- **Task to complete**:
Your task is to write out the lines from the line containing "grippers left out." through the last line of the material, exactly.

(Data segment Opens)

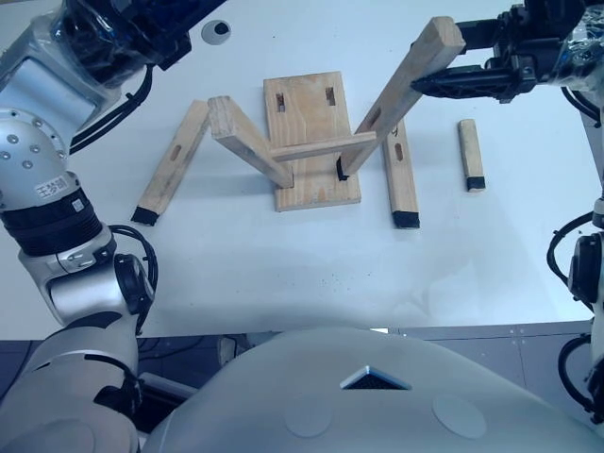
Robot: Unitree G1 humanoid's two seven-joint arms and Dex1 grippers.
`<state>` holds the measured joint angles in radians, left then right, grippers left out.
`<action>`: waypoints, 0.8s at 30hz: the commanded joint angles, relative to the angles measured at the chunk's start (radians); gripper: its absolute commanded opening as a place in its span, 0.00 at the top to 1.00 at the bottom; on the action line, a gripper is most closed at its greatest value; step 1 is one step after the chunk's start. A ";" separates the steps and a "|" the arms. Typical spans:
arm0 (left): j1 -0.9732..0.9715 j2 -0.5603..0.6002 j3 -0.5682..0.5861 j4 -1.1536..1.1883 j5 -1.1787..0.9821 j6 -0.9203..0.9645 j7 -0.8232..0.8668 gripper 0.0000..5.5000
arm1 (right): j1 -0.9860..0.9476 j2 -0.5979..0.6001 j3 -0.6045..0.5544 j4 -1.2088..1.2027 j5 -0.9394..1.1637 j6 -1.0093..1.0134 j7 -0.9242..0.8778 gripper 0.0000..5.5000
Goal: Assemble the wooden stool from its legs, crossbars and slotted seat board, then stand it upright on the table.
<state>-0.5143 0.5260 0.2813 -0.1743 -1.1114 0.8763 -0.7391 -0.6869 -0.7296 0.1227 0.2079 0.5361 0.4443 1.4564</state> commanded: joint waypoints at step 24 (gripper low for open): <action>-0.573 0.189 -0.912 0.036 0.588 0.287 -0.301 0.54 | 0.076 -0.021 0.150 -0.009 -0.175 -0.093 -0.082 0.63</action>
<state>-1.0941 0.7498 -0.6009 -0.1733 -0.5810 1.1915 -1.0587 -0.6555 -0.7577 0.1801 0.1359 0.5052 0.3284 1.4024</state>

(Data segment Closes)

- **Your response**:
`<state>` holds the measured joint angles in radians, left then right, grippers left out.
`<action>`: waypoints, 0.8s at 30hz: the commanded joint angles, relative to the angles measured at the chunk's start (radians); gripper: its absolute commanded opening as a place in its span, 0.00 at the top to 1.00 at the bottom; on the action line, a gripper is most closed at its greatest value; step 1 is one step after the chunk's start. A ";" separates the steps and a "|" the arms. Typical spans:
arm0 (left): j1 -0.9732..0.9715 j2 -0.5603..0.6002 j3 -0.5682..0.5861 j4 -1.1536..1.1883 j5 -1.1787..0.9821 j6 -0.9203..0.9645 j7 -0.8232..0.8668 gripper 0.0000..5.5000
arm1 (right): j1 -0.9860..0.9476 j2 -0.5979..0.6001 j3 -0.6045..0.5544 j4 -1.2088..1.2027 j5 -0.9394..1.1637 j6 -1.0093..1.0134 j7 -0.9242..0.8778 gripper 0.0000..5.5000
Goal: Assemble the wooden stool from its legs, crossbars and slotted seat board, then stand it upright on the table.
<state>-0.5143 0.5260 0.2813 -0.1743 -1.1114 0.8763 -0.7391 -0.6869 -0.7296 0.1227 0.2079 0.5361 0.4443 1.4564</state> commanded: joint waypoints at step 24 (gripper low for open): <action>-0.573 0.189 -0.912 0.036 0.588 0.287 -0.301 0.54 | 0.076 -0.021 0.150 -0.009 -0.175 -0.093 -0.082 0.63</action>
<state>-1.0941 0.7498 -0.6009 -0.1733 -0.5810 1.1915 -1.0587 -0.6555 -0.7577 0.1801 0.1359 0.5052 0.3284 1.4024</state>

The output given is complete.